不登校やいじめなどの問題も、プライベートな悩みや相談を打ち明けられる場所があれば、困っていることを早期に話せるようになり、安心で安全な第三者の存在が重要だと感じます。
また、その子やその子の家族が悪いのだと責められることなく、その思いを代弁することも必要です。
さらに、歯科医師会などとの連携を通じて、長期的な予防活動を全ての住民に推進することも大切です。
学校、教育委員会、歯科医師会、首長部局の子育てや保健、福祉部門との連携、そして、最も大切なのは児童生徒とその保護者が参加することです。
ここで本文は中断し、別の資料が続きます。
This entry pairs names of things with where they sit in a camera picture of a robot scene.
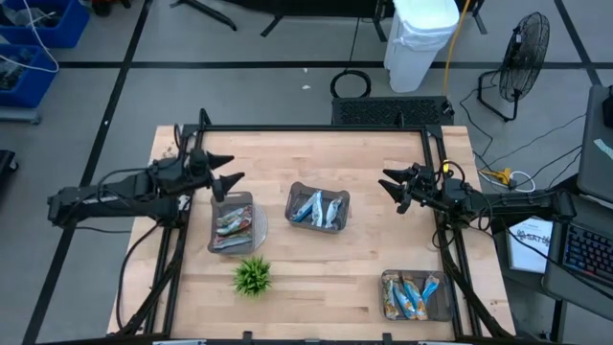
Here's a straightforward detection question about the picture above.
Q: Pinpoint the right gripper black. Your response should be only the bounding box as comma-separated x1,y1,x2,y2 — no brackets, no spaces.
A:
377,163,445,215

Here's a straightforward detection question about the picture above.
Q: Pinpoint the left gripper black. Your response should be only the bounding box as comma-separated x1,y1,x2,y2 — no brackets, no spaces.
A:
179,149,246,203

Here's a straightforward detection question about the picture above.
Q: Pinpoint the red green wrapper granola bar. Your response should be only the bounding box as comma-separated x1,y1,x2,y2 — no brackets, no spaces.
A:
382,274,399,321
216,205,254,226

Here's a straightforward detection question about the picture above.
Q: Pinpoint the grey translucent plastic bin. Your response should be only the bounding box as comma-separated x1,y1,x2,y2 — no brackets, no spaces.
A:
284,180,352,235
208,190,255,255
380,269,454,322

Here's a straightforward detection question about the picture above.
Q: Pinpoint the blue orange wrapper granola bar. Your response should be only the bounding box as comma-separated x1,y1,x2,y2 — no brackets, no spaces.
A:
392,277,414,321
420,274,441,308

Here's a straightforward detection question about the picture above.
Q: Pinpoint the round woven placemat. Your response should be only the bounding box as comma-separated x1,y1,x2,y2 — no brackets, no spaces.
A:
210,200,269,254

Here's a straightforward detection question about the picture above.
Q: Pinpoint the black perforated metal case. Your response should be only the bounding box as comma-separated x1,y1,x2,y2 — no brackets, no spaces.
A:
330,95,455,127

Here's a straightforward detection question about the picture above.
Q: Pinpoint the yellow power plug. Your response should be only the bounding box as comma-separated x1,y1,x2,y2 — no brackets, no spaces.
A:
481,167,513,186

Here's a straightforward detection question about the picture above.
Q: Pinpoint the green plant in white pot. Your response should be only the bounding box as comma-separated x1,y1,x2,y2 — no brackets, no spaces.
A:
231,255,274,298

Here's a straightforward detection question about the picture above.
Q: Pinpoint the white plastic trash can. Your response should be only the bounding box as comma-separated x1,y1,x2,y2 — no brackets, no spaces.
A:
382,0,461,94

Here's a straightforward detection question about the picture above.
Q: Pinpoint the white printed paper sheet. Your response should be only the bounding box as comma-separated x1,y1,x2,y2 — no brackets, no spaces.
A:
508,218,555,274

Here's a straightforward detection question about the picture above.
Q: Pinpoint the black backdrop stand leg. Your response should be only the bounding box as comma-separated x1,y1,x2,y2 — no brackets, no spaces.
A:
261,11,284,38
372,9,389,43
471,0,488,35
170,0,238,33

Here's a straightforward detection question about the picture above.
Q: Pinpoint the black floor fan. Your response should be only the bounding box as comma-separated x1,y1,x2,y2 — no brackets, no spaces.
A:
477,11,552,123

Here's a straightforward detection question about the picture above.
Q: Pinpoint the grey keyboard tray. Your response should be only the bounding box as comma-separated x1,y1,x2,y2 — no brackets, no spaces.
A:
542,191,613,320

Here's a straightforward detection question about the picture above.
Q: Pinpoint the grey desk panel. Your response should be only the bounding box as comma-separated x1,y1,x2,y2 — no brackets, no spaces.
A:
577,84,613,205

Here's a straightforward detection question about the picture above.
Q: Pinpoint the black backlit keyboard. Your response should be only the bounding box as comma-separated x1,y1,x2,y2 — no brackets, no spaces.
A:
562,220,613,288

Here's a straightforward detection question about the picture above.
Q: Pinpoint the blue plastic storage bin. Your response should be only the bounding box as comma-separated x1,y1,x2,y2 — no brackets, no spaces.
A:
0,43,59,109
0,0,91,49

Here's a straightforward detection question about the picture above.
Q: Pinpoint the grey dolly platform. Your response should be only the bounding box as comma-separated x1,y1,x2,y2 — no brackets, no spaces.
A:
0,105,43,126

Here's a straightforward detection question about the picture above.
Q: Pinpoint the black cart corner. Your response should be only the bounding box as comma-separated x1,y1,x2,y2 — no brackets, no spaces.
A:
0,149,19,193

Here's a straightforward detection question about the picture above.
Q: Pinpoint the black coiled cable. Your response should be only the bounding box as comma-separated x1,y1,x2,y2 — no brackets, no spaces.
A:
329,69,373,100

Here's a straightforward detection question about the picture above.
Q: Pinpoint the white looped cable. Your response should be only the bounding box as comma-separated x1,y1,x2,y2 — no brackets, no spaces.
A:
507,171,536,193

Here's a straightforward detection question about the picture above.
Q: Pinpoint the yellow hanging cable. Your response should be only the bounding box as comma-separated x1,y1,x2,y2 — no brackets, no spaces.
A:
441,0,473,96

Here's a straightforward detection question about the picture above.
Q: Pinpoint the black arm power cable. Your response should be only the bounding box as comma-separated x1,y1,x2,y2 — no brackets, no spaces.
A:
115,223,162,332

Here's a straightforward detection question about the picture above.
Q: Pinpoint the white thin cable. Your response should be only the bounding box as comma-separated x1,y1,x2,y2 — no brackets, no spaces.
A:
0,0,61,74
自分のこととして、自分のことを私抜きでああだこうだ勝手に言わないで
私たちがどうしたいのか、どうなりたいのか、どうして欲しいのか一番知っているのは私、やるのは私。
たけど、一人ではできない。 少し支えてもらいたい。
細くていいから、ずっと私たちは支えて欲しい。
つながりの中で、安心して私たちは成長していきたい。
そんな思いが聞こえます。
妊産婦期から幼児期までは首長部局、その後は教育委員会部局、そのような都合で関りが切れるのではなく、生まれてからずっとつながり続けること。
必要なことは、生まれてからずっとつながり続けられることです。
学校はトップダウンだとものごとが進みやすい。
だけど、実は本当に必要なのは、私が主になること。
私は、学校という組織の中にいるけど、まるで児童や生徒という役割のようなものを持っているかのよう。
だけど、
その役割を演じなくても、大切にされる場所であること。
その場所を作るために、大人たちは、地域を拠点に連携することが必要だと感じます。
今回紹介したように、養護教諭から保健の発信が出発点となる場合でも、最も大切なのは子どもを中心にした連携です。
ボトムアップからしか作れない場所があります。
それは、それぞれの持ち場の仕事をやっていないと、責任をもってやっていないと、叶わないことです。
連携するためには、互いを尊重しその専門性を尊敬し信頼するところからしか始まりません。
その第一歩として、子どもからの小さな発信に「気がつく」ことや「気にかける」ケアが重要であると、私は実感しています。
最後まで読んでいただき、ありがとうございました。
私が目指しているのは孤立のない共生社会の実現です。